▶ _Exercise prompt_: In the data below, find the lines containing "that" and say how many there are, nothing more.
++++ Recorded information
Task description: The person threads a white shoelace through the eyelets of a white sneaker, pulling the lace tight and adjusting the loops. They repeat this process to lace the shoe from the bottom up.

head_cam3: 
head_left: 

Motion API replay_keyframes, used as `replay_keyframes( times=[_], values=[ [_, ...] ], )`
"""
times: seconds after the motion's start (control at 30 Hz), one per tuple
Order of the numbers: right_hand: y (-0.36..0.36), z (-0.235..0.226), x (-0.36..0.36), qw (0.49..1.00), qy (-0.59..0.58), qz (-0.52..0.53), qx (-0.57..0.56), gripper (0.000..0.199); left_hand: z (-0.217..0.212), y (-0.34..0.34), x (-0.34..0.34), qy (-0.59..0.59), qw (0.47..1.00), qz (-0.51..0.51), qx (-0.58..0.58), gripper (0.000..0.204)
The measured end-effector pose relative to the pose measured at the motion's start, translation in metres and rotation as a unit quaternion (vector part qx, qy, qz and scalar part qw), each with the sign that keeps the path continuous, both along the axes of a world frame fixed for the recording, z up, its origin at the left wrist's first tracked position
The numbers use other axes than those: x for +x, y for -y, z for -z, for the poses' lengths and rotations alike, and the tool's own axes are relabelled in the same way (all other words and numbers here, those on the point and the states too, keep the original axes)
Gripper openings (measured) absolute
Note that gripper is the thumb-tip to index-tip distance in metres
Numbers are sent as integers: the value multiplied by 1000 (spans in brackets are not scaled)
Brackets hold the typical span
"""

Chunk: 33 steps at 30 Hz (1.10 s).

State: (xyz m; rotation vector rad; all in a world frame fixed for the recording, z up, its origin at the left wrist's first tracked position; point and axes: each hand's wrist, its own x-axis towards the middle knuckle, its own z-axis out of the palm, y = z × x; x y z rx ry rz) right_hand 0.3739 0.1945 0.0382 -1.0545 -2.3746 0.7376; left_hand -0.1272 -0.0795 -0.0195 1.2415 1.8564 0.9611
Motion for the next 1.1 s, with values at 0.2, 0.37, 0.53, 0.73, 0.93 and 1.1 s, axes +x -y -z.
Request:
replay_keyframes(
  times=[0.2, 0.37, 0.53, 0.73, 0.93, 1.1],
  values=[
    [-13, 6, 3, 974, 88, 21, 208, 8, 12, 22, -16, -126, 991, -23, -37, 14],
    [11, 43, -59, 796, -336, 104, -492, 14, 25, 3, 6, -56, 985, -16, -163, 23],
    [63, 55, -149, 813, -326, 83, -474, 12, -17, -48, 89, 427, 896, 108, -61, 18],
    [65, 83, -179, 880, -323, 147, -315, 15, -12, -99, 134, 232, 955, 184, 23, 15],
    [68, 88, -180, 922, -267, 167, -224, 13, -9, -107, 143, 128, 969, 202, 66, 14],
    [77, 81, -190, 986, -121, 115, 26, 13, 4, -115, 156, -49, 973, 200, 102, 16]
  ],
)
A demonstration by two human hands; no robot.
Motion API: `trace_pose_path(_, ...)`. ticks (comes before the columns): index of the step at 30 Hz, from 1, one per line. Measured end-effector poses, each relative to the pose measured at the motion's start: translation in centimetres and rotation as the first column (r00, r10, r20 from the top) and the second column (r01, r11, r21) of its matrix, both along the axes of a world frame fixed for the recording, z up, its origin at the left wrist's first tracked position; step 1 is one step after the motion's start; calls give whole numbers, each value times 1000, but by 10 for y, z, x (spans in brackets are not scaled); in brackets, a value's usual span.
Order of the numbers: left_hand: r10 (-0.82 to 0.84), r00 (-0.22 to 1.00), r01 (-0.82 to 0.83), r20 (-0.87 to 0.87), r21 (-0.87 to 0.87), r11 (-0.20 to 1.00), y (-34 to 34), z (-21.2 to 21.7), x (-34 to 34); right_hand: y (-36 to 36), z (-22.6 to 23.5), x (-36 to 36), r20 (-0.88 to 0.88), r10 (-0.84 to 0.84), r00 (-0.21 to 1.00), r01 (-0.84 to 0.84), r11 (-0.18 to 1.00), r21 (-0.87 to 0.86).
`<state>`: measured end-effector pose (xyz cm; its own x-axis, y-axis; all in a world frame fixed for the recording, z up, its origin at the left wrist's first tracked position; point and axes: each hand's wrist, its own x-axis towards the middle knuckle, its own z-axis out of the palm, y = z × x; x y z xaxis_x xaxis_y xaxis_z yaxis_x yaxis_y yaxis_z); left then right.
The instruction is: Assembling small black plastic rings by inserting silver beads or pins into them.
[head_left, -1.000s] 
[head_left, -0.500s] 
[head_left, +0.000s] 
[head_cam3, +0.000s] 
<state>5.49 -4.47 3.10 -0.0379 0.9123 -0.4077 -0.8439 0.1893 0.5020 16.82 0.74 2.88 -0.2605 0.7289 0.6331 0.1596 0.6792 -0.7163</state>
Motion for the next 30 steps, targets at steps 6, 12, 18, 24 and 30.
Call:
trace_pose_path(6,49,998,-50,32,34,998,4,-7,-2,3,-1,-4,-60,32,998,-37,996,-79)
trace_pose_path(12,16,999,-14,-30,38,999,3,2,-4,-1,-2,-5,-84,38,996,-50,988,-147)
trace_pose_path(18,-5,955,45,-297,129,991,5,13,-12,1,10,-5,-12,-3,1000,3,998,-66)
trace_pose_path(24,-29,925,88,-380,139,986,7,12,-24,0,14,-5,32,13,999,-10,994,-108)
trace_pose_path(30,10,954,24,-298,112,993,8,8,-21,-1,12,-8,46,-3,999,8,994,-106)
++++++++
▶ _Answer to this problem_: 2